:: The problem ::
The line with "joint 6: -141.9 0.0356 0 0", the line with "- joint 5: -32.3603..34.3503", and all lines between them in the material below: return these exactly, and no others.

:: Data extract ::
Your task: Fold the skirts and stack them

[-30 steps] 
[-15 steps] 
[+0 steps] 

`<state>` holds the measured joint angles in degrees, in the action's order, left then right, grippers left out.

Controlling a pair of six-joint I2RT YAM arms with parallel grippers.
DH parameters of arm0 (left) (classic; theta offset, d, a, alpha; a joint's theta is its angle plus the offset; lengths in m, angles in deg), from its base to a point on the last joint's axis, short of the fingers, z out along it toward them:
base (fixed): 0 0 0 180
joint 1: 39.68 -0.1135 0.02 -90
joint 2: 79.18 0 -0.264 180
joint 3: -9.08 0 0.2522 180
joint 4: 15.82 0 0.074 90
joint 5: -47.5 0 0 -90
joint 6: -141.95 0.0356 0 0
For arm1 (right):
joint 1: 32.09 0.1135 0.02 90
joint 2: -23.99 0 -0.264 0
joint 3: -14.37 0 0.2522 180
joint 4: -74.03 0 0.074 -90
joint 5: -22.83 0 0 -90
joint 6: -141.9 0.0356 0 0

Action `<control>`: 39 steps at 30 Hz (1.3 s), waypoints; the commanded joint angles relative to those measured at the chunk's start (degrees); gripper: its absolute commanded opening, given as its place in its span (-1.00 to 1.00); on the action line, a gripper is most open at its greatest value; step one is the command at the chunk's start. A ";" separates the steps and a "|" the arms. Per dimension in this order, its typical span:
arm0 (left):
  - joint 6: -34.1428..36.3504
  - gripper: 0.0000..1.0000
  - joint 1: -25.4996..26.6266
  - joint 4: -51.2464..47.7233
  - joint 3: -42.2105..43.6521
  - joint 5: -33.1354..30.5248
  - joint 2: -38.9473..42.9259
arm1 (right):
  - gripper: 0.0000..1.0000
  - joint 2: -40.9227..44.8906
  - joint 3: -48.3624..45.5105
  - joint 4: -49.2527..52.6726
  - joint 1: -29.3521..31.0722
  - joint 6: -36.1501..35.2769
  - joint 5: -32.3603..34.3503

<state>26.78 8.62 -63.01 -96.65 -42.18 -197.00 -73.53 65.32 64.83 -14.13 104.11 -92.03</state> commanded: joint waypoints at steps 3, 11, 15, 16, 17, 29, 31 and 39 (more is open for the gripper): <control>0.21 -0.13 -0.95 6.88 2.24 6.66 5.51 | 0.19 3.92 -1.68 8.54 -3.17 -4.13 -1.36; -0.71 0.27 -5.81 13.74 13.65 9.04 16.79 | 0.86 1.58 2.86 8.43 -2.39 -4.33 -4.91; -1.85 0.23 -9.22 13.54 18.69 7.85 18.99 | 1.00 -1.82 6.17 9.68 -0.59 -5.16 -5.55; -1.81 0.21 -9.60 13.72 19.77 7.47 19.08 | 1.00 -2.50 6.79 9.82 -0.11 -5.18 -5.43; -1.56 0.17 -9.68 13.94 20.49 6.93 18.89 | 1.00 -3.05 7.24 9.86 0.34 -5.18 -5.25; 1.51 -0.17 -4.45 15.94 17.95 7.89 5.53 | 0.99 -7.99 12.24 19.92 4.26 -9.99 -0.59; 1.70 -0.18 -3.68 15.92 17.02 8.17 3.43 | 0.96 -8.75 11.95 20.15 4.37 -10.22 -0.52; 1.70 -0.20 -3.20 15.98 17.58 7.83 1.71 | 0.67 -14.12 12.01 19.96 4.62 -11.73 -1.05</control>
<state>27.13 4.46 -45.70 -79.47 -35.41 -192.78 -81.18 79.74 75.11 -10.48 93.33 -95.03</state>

:: Solved problem ::
joint 6: -141.9 0.0356 0 0

Action `<control>`: 39 steps at 30 Hz (1.3 s), waypoints; the commanded joint angles relative to those measured at the chunk's start (degrees); gripper: its absolute commanded opening, given as its place in its span (-1.00 to 1.00); on the action line, a gripper is most open at its greatest value; step one is the command at the chunk's start. A ";" separates the steps and a "|" the arms. Per dimension in this order, its typical span:
arm0 (left):
  - joint 6: -34.1428..36.3504
  - gripper: 0.0000..1.0000
  - joint 1: -25.4996..26.6266
  - joint 4: -51.2464..47.7233
  - joint 3: -42.2105..43.6521
  - joint 5: -33.1354..30.5248
  - joint 2: -38.9473..42.9259
arm1 (right):
  - gripper: 0.0000..1.0000
  - joint 2: -40.9227..44.8906
  - joint 3: -48.3624..45.5105
  - joint 4: -49.2527..52.6726
  - joint 1: -29.3521..31.0722
  - joint 6: -36.1501..35.2769
  - joint 5: -32.3603..34.3503

The answer contains nothing further.